For convenience, these classes use public variables for data. This is not a good practice as it contravenes OO principle of information hiding and increases the risk of inconsistent data. This strategy is to be reconsidered at a later date.

##TestDriver

This component automates the testing of TEAMMATES.

Test Driver Component

Package overview:

  • test.driver: Contains infrastructure and helpers needed for running the tests.
  • test.pageobjects: Contains abstractions of the pages as the appear on a Browser (i.e. SUTs).
  • test.cases: Contains test cases.
    Sub packages:
  • .cases.testdriver: Component test cases for testing the test driver infrastructure and helpers.
  • .cases.datatransfer: Component test cases for testing the datatransfer objects from the Common component.
  • .cases.util: Component test cases for testing the utility classes from the Common component.
  • .cases.logic: Component test cases for testing the Logic component.
  • .cases.storage: Component test cases for testing the Storage component.
  • .cases.pagedata: Component test cases for testing the UI view model.
  • .cases.automated: System test cases for testing the system-automated actions (manually invoked during testing).
  • .cases.action: System test cases for testing the user-invoked actions.
  • .cases.browsertests: Black-box system test cases for testing the application as a whole via the web browser.

Notes:

  • Component tests: Some of these are pure unit tests (i.e., test one component in isolation) while others are integration tests that tests units as well as integration of units with each other.
  • AllJsTests.java (implemented as a UI test) is for unit testing JavaScript code.

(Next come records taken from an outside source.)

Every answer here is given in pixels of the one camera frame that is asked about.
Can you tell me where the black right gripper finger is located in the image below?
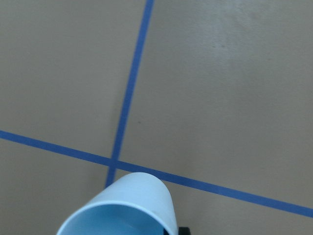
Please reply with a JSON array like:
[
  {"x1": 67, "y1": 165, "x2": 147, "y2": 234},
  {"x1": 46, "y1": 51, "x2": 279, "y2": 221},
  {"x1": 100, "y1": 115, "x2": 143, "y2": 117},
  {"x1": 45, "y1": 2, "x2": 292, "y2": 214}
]
[{"x1": 179, "y1": 227, "x2": 190, "y2": 235}]

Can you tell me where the light blue cup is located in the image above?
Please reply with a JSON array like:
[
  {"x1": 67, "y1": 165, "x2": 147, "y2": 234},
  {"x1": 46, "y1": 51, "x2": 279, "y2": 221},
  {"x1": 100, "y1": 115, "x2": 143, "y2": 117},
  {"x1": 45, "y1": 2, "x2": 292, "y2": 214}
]
[{"x1": 57, "y1": 172, "x2": 179, "y2": 235}]

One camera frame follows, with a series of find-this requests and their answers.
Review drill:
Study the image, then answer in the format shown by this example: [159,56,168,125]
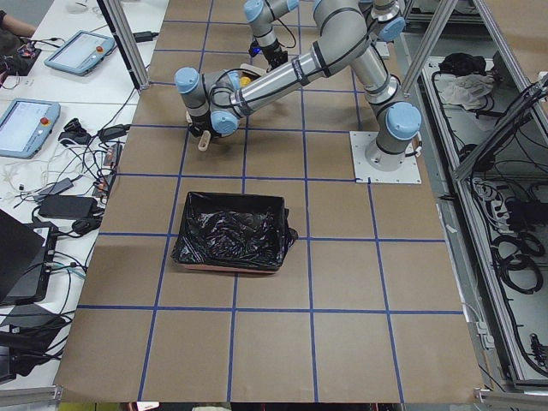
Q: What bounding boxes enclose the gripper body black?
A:
[261,45,288,71]
[187,115,213,135]

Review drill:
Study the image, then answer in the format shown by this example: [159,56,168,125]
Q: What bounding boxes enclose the beige plastic dustpan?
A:
[193,129,222,152]

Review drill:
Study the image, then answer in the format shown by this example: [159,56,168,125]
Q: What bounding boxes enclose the white hand brush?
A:
[239,63,267,79]

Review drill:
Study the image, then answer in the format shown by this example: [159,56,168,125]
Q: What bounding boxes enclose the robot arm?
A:
[243,0,406,71]
[174,1,422,156]

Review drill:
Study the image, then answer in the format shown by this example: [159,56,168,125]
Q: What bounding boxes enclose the bin with black bag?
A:
[171,192,298,274]

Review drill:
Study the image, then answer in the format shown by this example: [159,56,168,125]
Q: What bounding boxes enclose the far teach pendant tablet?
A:
[45,30,116,76]

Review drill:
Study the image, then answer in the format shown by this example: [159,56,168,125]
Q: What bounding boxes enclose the teach pendant tablet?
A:
[1,98,61,159]
[45,30,116,76]

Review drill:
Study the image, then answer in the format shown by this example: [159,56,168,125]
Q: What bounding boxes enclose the black power adapter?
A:
[38,195,99,219]

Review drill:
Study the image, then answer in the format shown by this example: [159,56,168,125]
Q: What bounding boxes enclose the near teach pendant tablet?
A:
[1,98,61,159]

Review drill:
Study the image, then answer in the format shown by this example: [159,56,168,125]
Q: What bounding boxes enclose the white crumpled cloth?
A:
[440,74,495,110]

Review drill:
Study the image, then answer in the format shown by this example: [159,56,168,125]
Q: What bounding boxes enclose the black laptop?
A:
[1,211,58,307]

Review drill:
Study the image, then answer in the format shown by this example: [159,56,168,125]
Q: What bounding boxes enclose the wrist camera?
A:
[248,39,262,57]

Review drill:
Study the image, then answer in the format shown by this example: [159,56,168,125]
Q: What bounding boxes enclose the aluminium frame post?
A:
[97,0,150,92]

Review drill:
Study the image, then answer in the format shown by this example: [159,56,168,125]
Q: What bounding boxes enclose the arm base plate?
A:
[349,131,421,185]

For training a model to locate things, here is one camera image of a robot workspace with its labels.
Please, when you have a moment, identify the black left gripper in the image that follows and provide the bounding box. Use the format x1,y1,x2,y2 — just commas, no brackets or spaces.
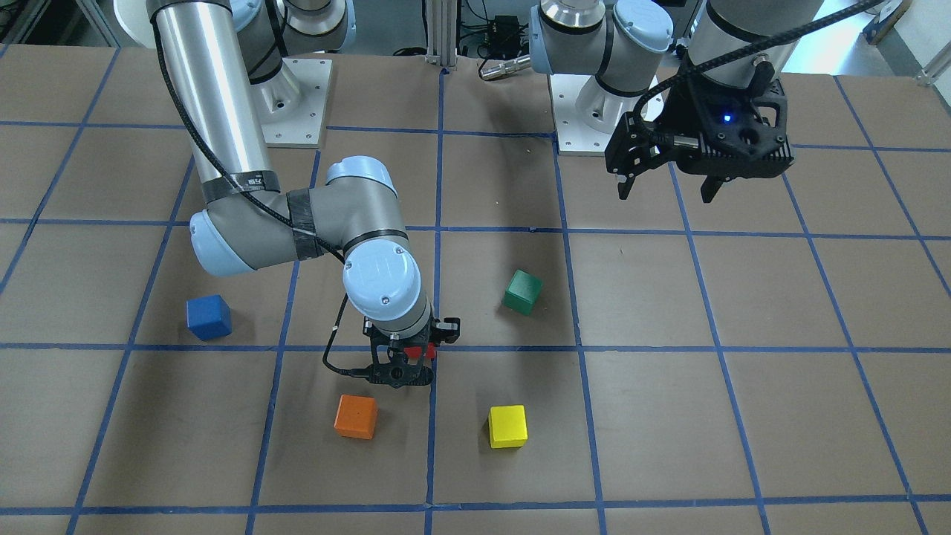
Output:
604,71,788,204

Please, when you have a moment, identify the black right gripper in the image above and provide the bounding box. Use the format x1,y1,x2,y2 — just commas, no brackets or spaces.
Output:
363,317,461,380

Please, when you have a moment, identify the red wooden block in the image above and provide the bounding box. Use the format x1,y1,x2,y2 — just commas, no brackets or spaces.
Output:
403,343,438,361

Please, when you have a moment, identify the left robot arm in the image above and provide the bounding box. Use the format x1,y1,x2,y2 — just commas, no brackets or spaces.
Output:
529,1,821,203

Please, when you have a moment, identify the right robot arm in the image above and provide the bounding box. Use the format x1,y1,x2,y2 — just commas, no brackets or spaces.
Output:
146,1,461,387

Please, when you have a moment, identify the orange wooden block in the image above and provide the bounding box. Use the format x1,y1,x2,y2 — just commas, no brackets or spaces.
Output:
334,394,378,440

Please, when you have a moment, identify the yellow wooden block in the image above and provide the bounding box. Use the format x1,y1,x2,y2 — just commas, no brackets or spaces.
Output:
488,404,528,448

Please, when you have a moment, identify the green wooden block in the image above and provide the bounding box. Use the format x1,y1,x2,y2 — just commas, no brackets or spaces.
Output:
502,270,544,316

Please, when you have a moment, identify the blue wooden block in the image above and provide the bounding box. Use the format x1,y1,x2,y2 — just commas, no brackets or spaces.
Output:
186,294,233,341

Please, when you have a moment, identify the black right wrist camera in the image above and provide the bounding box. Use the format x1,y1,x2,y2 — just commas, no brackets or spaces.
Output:
368,346,435,387

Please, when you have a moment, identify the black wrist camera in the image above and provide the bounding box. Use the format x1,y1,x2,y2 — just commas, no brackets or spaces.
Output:
368,346,435,387
672,78,796,181

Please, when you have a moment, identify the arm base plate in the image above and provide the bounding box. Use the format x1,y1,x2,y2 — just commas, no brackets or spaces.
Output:
549,74,639,156
251,59,333,149

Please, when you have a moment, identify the black braided cable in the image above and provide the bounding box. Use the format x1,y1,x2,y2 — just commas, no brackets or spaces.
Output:
628,0,885,149

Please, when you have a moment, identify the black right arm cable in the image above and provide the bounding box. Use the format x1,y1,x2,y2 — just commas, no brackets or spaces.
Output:
152,15,372,380

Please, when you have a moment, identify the aluminium frame post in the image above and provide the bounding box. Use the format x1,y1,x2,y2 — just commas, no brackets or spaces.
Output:
424,0,459,71

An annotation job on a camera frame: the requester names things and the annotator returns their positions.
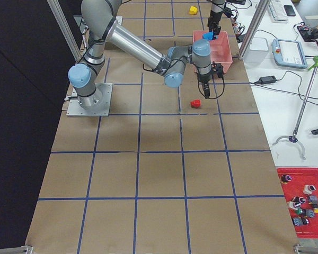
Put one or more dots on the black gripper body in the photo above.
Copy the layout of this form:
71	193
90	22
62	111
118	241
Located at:
214	19
203	79

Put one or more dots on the blue toy block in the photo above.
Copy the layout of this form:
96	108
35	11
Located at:
209	36

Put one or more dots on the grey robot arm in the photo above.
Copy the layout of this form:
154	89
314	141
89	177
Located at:
218	8
100	17

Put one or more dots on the pink plastic box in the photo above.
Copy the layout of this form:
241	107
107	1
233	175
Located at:
219	48

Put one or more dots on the red toy block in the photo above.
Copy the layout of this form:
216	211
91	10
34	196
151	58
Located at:
195	103

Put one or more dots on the yellow toy block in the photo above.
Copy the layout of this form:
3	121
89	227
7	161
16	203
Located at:
193	10

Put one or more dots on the white plastic container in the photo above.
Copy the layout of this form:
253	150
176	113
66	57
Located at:
256	52

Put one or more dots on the black power adapter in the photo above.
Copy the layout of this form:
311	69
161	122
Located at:
267	80

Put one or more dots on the white keyboard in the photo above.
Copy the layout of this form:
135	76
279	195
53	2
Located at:
277	12

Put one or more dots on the robot teach pendant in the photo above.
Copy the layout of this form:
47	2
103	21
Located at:
288	53

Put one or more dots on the black smartphone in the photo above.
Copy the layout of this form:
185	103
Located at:
289	10

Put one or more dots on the silver reacher grabber tool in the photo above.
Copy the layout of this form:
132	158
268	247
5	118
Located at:
292	138

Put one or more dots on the red plastic tray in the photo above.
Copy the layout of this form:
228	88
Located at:
300	187

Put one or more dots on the aluminium frame post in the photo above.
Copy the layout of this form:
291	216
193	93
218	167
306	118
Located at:
256	20

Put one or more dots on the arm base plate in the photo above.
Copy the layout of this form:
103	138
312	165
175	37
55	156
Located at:
96	105

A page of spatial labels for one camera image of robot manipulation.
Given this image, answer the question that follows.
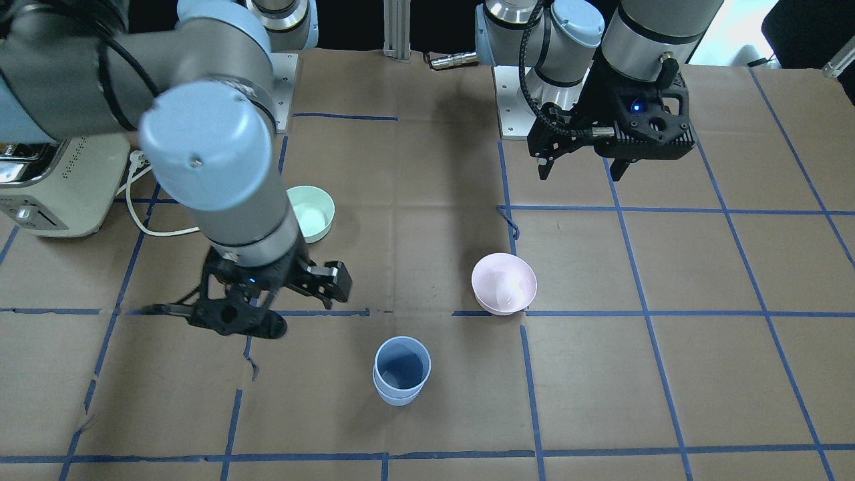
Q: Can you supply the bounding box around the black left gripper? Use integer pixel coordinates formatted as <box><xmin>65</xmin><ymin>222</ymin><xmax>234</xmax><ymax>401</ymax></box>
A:
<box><xmin>528</xmin><ymin>53</ymin><xmax>632</xmax><ymax>182</ymax></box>

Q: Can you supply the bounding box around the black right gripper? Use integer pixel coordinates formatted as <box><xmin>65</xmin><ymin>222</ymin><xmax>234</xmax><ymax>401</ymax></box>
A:
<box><xmin>142</xmin><ymin>234</ymin><xmax>353</xmax><ymax>319</ymax></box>

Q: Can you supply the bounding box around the blue cup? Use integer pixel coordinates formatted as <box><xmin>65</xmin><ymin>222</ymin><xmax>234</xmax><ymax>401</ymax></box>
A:
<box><xmin>372</xmin><ymin>336</ymin><xmax>432</xmax><ymax>397</ymax></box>
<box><xmin>376</xmin><ymin>386</ymin><xmax>421</xmax><ymax>407</ymax></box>

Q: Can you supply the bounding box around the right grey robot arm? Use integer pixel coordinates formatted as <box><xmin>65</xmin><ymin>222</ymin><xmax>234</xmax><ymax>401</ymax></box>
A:
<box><xmin>2</xmin><ymin>1</ymin><xmax>352</xmax><ymax>315</ymax></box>

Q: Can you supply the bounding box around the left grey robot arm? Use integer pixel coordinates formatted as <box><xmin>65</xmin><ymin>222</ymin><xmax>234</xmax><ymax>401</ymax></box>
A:
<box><xmin>474</xmin><ymin>1</ymin><xmax>721</xmax><ymax>182</ymax></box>

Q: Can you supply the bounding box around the green bowl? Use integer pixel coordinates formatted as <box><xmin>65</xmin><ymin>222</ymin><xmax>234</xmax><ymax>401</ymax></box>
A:
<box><xmin>287</xmin><ymin>185</ymin><xmax>335</xmax><ymax>244</ymax></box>

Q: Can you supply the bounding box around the pink bowl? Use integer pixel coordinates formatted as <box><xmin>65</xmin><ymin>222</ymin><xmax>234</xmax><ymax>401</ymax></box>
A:
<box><xmin>471</xmin><ymin>253</ymin><xmax>538</xmax><ymax>316</ymax></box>

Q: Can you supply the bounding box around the cream chrome toaster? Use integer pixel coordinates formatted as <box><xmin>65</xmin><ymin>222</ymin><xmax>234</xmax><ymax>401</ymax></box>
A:
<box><xmin>1</xmin><ymin>134</ymin><xmax>130</xmax><ymax>238</ymax></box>

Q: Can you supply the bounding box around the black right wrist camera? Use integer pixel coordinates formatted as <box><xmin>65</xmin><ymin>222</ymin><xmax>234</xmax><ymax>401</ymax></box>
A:
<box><xmin>188</xmin><ymin>285</ymin><xmax>287</xmax><ymax>340</ymax></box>

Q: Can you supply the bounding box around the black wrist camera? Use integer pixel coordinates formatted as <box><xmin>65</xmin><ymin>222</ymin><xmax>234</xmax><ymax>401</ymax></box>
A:
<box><xmin>188</xmin><ymin>285</ymin><xmax>287</xmax><ymax>340</ymax></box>
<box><xmin>604</xmin><ymin>70</ymin><xmax>696</xmax><ymax>160</ymax></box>

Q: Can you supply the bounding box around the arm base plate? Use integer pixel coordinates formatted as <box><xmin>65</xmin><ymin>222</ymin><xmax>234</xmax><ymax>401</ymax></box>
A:
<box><xmin>271</xmin><ymin>53</ymin><xmax>300</xmax><ymax>134</ymax></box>
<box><xmin>492</xmin><ymin>66</ymin><xmax>536</xmax><ymax>140</ymax></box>

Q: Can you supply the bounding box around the white toaster power cord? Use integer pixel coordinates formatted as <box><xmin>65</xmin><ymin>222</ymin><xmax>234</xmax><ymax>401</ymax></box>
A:
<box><xmin>117</xmin><ymin>150</ymin><xmax>201</xmax><ymax>238</ymax></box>

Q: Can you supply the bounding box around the aluminium frame post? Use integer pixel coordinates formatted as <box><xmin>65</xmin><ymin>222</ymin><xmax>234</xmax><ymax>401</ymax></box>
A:
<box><xmin>382</xmin><ymin>0</ymin><xmax>411</xmax><ymax>63</ymax></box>

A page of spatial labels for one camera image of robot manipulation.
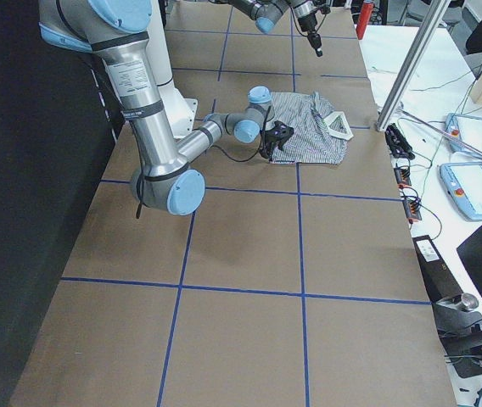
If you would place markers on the navy white striped polo shirt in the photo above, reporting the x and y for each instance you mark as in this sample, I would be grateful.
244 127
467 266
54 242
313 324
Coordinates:
312 141

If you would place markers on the black orange connector box lower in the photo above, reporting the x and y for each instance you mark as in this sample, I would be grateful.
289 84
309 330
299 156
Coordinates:
412 207

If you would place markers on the long black box white label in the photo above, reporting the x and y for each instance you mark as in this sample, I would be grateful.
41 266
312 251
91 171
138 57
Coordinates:
438 279

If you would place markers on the black orange connector box upper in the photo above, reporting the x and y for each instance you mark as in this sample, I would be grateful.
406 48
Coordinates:
402 176

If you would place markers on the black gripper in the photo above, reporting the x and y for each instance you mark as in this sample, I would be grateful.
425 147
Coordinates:
312 30
269 144

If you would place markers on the upper blue teach pendant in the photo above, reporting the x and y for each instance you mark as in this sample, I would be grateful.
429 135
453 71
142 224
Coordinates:
469 128

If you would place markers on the black orange connector box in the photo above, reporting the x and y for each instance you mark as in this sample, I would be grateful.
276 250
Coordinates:
402 176
412 207

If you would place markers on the blue teach pendant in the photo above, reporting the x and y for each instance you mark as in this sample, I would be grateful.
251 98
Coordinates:
469 128
463 183

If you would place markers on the aluminium frame post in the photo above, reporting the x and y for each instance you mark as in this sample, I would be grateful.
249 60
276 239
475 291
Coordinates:
421 41

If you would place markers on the lower blue teach pendant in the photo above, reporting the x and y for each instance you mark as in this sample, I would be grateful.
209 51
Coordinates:
463 183

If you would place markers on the black power strip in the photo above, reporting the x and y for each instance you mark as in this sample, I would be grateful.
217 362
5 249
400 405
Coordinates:
398 145

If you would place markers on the red bottle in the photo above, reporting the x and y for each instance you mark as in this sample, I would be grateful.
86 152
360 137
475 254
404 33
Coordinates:
364 18

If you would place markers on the grey monitor stand base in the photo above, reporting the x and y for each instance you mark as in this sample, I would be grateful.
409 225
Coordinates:
460 333

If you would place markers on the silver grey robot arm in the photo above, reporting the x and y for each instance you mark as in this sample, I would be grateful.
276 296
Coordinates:
128 36
266 14

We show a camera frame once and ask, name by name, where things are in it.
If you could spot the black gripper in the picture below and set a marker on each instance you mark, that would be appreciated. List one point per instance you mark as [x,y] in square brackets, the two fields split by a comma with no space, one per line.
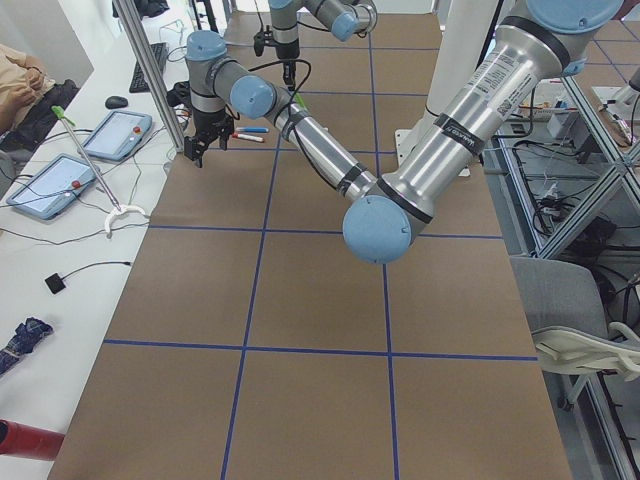
[206,121]
[288,67]

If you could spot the red capped white pen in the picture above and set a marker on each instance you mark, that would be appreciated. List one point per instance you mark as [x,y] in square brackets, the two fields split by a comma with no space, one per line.
[247,137]

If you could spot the blue pen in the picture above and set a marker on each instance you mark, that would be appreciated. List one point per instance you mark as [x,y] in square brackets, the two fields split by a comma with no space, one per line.
[256,130]

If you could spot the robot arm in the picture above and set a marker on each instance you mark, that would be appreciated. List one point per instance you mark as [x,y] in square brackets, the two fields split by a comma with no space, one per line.
[536,40]
[343,19]

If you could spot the far teach pendant tablet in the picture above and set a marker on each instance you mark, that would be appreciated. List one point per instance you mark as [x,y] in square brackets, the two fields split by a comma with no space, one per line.
[118,134]

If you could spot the teach pendant tablet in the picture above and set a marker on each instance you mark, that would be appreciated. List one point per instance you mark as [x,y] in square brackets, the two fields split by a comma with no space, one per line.
[53,188]
[118,134]

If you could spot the black computer mouse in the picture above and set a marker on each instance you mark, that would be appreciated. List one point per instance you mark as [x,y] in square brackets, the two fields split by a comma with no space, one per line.
[116,102]

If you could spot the white curved stand foot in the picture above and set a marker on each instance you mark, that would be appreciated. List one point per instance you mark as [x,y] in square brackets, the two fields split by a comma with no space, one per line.
[118,212]

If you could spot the metal rod with green clip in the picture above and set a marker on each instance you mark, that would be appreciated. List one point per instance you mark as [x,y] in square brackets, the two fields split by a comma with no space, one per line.
[69,127]

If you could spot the near teach pendant tablet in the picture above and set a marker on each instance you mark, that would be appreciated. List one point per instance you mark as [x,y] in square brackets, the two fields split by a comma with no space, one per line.
[53,188]

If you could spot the seated person in beige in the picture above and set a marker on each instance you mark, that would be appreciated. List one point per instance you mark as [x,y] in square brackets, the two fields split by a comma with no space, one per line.
[28,94]

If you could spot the small black square pad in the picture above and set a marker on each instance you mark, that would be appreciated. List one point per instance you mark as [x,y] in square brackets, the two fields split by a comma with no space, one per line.
[55,283]

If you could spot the folded blue umbrella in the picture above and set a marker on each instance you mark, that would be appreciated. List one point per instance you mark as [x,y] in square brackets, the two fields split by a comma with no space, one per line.
[26,336]

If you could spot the red cylinder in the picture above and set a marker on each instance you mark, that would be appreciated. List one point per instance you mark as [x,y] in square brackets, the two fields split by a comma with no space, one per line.
[24,441]

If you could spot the grey office chair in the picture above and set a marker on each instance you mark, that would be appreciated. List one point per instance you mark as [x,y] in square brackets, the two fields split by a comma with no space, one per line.
[567,321]

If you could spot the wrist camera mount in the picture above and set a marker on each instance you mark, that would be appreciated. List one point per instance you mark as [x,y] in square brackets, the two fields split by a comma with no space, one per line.
[179,95]
[261,40]

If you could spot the aluminium frame column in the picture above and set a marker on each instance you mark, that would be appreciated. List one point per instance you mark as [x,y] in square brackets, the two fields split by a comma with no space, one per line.
[139,42]

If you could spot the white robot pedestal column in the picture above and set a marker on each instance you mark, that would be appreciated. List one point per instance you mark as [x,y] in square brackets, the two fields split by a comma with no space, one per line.
[468,27]

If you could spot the aluminium frame rack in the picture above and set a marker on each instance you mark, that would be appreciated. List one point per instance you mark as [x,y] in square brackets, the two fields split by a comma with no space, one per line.
[567,189]

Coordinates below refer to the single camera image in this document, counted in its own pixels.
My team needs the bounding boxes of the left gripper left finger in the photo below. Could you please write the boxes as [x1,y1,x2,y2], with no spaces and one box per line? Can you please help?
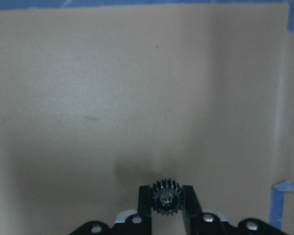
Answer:
[138,186,152,235]

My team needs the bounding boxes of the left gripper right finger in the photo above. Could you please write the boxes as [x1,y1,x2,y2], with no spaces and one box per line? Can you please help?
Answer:
[182,186,204,235]

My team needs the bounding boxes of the small black bearing gear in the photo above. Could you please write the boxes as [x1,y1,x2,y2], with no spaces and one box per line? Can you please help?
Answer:
[151,178,184,216]

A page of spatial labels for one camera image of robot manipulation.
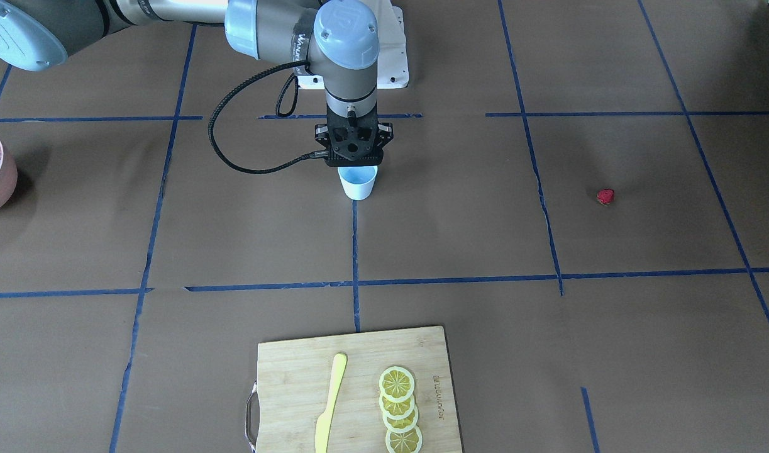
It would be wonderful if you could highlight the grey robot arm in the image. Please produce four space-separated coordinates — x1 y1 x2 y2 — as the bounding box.
0 1 394 167

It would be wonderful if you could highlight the yellow plastic knife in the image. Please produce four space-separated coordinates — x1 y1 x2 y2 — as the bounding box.
314 352 348 452

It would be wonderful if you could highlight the red strawberry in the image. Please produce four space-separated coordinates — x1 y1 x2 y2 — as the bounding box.
596 188 616 206

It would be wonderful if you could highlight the wooden cutting board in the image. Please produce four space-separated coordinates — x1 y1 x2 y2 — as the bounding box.
245 326 463 452

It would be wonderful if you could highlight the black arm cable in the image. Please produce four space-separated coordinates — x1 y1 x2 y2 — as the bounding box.
207 60 328 175

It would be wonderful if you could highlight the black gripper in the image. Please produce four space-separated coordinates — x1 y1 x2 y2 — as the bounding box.
313 108 394 167

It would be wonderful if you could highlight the light blue cup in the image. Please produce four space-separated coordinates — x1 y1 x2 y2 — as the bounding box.
338 166 379 201

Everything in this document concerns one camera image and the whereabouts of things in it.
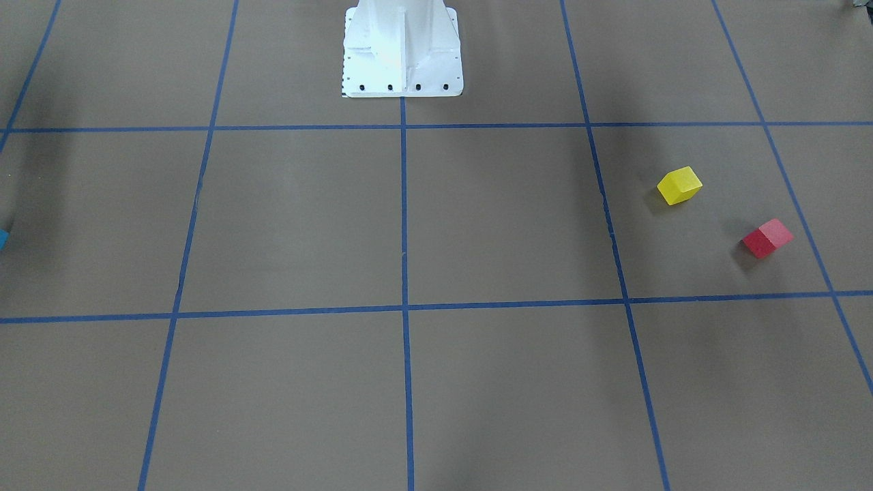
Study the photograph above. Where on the yellow cube block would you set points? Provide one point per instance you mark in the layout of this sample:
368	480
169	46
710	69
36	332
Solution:
679	185

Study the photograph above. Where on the red cube block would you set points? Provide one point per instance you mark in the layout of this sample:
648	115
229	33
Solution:
767	238

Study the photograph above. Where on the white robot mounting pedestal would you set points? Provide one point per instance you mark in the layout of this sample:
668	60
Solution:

This is how TEAMMATES testing maps to standard types of testing.

Normal
|-----acceptance tests-----|-------------------system tests-------------------|-----integration tests-----|-----unit tests-----|
|----------manual testing----------|-----automated browser tests-----|----------------automated component tests----------------|
TEAMMATES

##Client

The Client component contains scripts that can connect to the application backend for things such as migrating data and calculating statistics.

Package overview:

  • client.remoteapi: Classes needed to connect to the backend directly.
  • client.scripts: Scripts that do things with the back end data.